=== Your instructions ===
From the line containing "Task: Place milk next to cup" through the last line of the material, copy every line exactly, both ends inclusive; do not copy pictures.

=== Recorded information ===
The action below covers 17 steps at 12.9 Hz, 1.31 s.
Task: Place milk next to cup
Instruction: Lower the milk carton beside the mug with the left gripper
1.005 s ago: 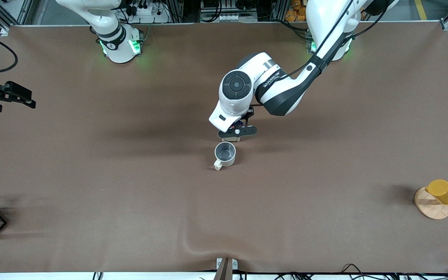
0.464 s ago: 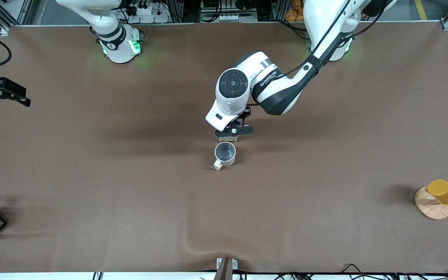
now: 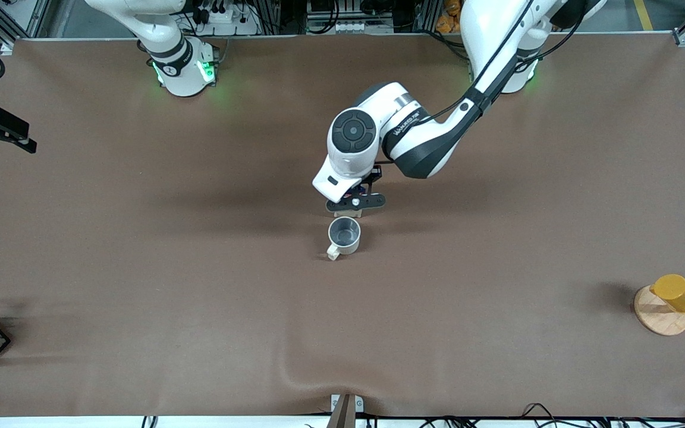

=== Written solution ===
Task: Place milk next to cup
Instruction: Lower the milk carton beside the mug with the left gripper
1.005 s ago: 
0.464 s ago: 
now: 

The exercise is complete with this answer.